当第3四半期連結累計期間における当社グループを取り巻く事業環境は、世界経済においては、米国では製造業の業況が改善し景気は堅調さを維持し、ユーロ圏では生産と投資に加えて雇用も拡大し景気は上向きました。中国では民間および国有企業の固定資産投資が減少し景気はゆるやかに減速しました。一方、国内においては、底堅い内外需を背景に景気はゆるやかに回復しました。

 

 このような環境の下、当社グループは、「環境、ヘルスケア、高機能で、社会に貢献する価値を、創りつづけるカテゴリー・リーダー」をめざし、特長のある製品を、国内外の市場へ展開しております。当第3四半期連結累計期間においても、平成30年3月期までの4年間の中期計画で掲げた「海外展開の加速」、「新製品の拡大・新事業の創出」、「国内事業の競争力強化」、「資産効率の改善」、「グローバル経営機能の強化」の5つのアクションプランに沿って、事業活動を進めました。

 

以上の結果、当第3四半期連結累計期間の売上高は前年度比6億円(0.2%)減の2,417億円となり、営業利益は同3億円(2.0%)増の160億円、経常利益は同1億円(1.1%)増の138億円、親会社株主に帰属する当期純利益は同93億円(142.8%)増の158億円となりました。

 

2017年度を通した事業環境につきましては、国内では、原燃料価格が上昇基調にあるものの、景気はゆるやかな回復をたどっています。また中国では景気が減速傾向ではあるものの、米国を含め世界経済は上向き傾向が続くことが予想されます。

 

当社グループでは、こうした事業環境を踏まえて、環境変化に強い収益体質づくりに努めます。

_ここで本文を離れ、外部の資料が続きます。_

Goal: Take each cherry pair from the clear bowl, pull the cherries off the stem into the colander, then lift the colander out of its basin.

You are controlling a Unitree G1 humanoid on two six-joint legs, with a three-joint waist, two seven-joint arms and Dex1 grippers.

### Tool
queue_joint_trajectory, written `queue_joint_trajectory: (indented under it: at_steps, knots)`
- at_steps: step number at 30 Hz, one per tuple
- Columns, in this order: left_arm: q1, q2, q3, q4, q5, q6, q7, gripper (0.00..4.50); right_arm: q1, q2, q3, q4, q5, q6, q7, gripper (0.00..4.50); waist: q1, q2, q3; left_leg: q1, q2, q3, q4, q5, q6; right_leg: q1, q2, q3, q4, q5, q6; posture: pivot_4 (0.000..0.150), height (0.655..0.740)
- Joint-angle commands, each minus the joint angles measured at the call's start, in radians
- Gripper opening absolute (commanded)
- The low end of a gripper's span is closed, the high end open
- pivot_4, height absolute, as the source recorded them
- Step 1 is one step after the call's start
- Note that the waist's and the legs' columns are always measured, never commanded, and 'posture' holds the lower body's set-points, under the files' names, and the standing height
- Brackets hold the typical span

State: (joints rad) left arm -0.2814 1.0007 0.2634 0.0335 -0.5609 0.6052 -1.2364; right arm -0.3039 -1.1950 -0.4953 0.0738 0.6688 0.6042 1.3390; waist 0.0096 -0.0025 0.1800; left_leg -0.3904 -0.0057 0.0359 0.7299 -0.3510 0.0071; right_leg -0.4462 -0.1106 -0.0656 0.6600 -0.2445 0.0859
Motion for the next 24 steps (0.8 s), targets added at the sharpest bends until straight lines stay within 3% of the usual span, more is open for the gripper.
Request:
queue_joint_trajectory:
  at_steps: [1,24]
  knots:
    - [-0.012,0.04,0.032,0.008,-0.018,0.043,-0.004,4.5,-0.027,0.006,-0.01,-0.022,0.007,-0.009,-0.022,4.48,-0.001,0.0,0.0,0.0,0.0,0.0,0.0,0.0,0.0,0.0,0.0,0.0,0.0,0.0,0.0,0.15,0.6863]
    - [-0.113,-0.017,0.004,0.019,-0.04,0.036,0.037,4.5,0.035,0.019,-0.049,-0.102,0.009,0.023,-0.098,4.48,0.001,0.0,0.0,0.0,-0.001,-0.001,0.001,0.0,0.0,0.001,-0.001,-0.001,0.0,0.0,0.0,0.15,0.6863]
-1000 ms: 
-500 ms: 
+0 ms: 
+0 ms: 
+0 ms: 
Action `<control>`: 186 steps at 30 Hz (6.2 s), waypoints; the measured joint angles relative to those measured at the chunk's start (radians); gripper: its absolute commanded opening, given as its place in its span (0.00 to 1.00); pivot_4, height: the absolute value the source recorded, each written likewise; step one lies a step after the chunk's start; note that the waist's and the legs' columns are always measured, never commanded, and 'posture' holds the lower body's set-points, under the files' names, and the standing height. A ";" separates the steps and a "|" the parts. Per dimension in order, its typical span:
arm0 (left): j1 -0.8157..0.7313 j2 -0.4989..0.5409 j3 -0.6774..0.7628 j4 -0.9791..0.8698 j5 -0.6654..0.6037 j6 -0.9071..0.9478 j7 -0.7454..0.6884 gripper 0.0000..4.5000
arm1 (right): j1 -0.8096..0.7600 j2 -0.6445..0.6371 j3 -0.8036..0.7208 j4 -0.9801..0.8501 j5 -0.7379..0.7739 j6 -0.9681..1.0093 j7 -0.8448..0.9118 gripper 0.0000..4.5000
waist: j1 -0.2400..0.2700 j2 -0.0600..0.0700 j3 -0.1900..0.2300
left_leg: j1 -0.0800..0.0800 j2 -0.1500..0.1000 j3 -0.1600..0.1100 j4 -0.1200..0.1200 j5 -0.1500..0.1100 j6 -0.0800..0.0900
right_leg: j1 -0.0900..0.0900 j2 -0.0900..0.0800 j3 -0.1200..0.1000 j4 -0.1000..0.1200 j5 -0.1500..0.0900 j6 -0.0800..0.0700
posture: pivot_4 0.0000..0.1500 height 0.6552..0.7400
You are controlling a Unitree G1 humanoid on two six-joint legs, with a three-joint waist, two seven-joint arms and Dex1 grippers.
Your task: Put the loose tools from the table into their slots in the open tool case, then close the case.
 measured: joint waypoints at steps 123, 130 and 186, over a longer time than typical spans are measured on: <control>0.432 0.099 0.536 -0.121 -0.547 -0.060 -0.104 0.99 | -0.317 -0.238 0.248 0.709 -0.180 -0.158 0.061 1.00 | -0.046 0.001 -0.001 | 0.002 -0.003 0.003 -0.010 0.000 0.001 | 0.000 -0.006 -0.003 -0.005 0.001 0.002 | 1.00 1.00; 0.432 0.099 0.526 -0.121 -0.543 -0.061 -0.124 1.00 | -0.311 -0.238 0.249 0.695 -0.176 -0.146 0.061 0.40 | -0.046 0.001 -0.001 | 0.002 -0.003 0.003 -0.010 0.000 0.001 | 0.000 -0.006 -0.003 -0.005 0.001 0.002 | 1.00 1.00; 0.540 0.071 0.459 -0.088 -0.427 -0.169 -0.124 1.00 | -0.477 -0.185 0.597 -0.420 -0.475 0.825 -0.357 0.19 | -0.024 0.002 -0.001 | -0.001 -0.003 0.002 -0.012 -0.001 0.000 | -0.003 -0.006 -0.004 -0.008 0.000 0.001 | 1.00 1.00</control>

また、「環境、ヘルスケア、高機能で、社会に貢献する価値を、創りつづけるカテゴリー・リーダー」をめざし、収益性が高く成長力のある事業に経営資源を集中し、国内外での積極的な拡大を進めるとともに、資産効率を高め財務体質を強化するなど、ポートフォリオ改革を推進し、収益のさらなる向上を図ります。

 

当第3四半期連結累計期間の当社グループの連結業績は、概ね予想どおりに推移しており、通期の業績予想につきましては、2017年11月9日に公表しました予想から変更は行っておりません。なお、2017年9月22日公表のとおり、2017年度第3四半期連結会計期間において、東洋紡本社ビルの信託受益権譲渡に伴う「固定資産売却益」を特別利益に計上いたしました。

 

以上により、2017年度の連結業績は、売上高3,400億円(前年度比105億円増)、営業利益250億円(同17億円増)、経常利益220億円(同13億円増)、親会社株主に帰属する当期純利益190億円(同96億円増)を予想しています。

 

当社は、株式会社日本格付研究所(JCR)より、収益の安定性、財務体質の改善が評価され、平成29年12月28日付で長期発行体格付が、「A-」から「A」へ格上げされました。さらに、株式会社格付投資情報センター(R&I)からも、同様の評価を受け、平成30年1月18日付けで発行体格付が「BBB+」から「A-」へ格上げされました。

 

株主および投資家の皆様におかれましては、引き続きご支援とご理解を賜りますようお願い申し上げます。